▶ **DIRECTIONS**:
Search the entries for the word "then". Copy every line where it turns up.
═════ DATA EXTRACTS ═════
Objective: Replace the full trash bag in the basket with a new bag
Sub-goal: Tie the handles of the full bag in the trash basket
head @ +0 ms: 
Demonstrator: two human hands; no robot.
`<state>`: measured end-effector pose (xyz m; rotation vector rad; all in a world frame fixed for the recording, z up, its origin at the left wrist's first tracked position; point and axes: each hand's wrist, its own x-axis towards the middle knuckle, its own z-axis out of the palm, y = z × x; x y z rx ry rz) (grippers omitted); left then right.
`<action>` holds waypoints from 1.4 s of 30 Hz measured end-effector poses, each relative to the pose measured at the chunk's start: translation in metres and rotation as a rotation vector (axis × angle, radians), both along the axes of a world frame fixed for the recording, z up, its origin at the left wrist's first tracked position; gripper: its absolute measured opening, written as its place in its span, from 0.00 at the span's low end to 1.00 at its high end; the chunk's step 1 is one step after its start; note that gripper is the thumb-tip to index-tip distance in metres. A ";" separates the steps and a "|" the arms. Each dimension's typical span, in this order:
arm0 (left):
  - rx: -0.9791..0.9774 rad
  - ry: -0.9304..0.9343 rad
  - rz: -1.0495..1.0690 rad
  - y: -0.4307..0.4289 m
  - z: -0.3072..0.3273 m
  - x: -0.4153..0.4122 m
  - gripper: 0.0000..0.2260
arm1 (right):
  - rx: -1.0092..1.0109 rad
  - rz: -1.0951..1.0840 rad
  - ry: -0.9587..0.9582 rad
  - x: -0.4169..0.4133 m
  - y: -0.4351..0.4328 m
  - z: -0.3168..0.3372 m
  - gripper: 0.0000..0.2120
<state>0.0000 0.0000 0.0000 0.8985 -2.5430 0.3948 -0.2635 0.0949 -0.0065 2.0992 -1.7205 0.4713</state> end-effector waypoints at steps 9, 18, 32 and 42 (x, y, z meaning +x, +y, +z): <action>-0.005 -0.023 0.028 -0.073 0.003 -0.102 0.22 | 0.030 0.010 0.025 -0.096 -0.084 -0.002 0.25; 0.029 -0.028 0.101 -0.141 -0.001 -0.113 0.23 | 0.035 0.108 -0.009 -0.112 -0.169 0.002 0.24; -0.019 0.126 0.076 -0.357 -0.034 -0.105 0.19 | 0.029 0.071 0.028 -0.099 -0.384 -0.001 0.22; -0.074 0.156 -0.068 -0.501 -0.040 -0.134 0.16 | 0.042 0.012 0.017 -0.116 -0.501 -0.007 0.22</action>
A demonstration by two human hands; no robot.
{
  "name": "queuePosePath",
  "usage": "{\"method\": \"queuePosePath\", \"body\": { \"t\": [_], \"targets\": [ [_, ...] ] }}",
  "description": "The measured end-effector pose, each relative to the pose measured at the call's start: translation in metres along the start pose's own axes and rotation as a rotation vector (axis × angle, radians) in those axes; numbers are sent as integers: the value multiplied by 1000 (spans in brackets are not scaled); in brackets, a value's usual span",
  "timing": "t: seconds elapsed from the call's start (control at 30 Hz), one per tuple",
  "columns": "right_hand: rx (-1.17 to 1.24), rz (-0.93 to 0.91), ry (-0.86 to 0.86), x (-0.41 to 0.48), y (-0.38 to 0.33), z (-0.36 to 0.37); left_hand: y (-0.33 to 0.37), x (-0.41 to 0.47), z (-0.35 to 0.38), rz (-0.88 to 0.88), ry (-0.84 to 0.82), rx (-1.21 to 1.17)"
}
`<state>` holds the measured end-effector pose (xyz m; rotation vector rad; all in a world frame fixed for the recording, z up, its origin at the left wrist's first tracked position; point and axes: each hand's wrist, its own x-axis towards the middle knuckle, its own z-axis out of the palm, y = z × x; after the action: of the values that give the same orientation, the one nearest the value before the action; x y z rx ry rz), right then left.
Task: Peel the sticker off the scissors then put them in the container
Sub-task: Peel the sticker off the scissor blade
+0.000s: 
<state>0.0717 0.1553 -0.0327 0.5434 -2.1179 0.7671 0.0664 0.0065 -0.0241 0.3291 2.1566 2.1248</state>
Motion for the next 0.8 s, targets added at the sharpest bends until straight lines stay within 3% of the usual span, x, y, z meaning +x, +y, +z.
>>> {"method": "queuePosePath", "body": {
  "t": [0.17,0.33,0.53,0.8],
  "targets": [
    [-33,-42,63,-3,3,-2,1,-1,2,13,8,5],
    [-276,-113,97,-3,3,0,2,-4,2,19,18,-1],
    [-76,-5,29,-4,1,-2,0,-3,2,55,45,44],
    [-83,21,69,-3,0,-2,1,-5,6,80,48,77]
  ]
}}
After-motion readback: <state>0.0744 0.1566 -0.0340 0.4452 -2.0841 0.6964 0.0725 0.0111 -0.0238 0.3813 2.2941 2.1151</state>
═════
▶ **WRITTEN RESPONSE**:
`<state>`: measured end-effector pose (xyz m; rotation vector rad; all in a world frame fixed for the recording, z up, its origin at the left wrist's first tracked position; point and axes: each hand's wrist, its own x-axis towards the middle knuckle, its own z-axis out of the palm, y = z × x; x y z rx ry rz) (grippers omitted); left then right.
`<state>` holds the measured end-effector pose (xyz m; rotation vector rad; all in a world frame fixed for the recording, z up, its origin at the left wrist's first tracked position; point and axes: each hand's wrist, its own x-axis towards the middle knuckle, its own z-axis out of the palm, y = z × x; after the action: of the values that give the same orientation, the one nearest the value before the action; x y z rx ry rz), right then left.
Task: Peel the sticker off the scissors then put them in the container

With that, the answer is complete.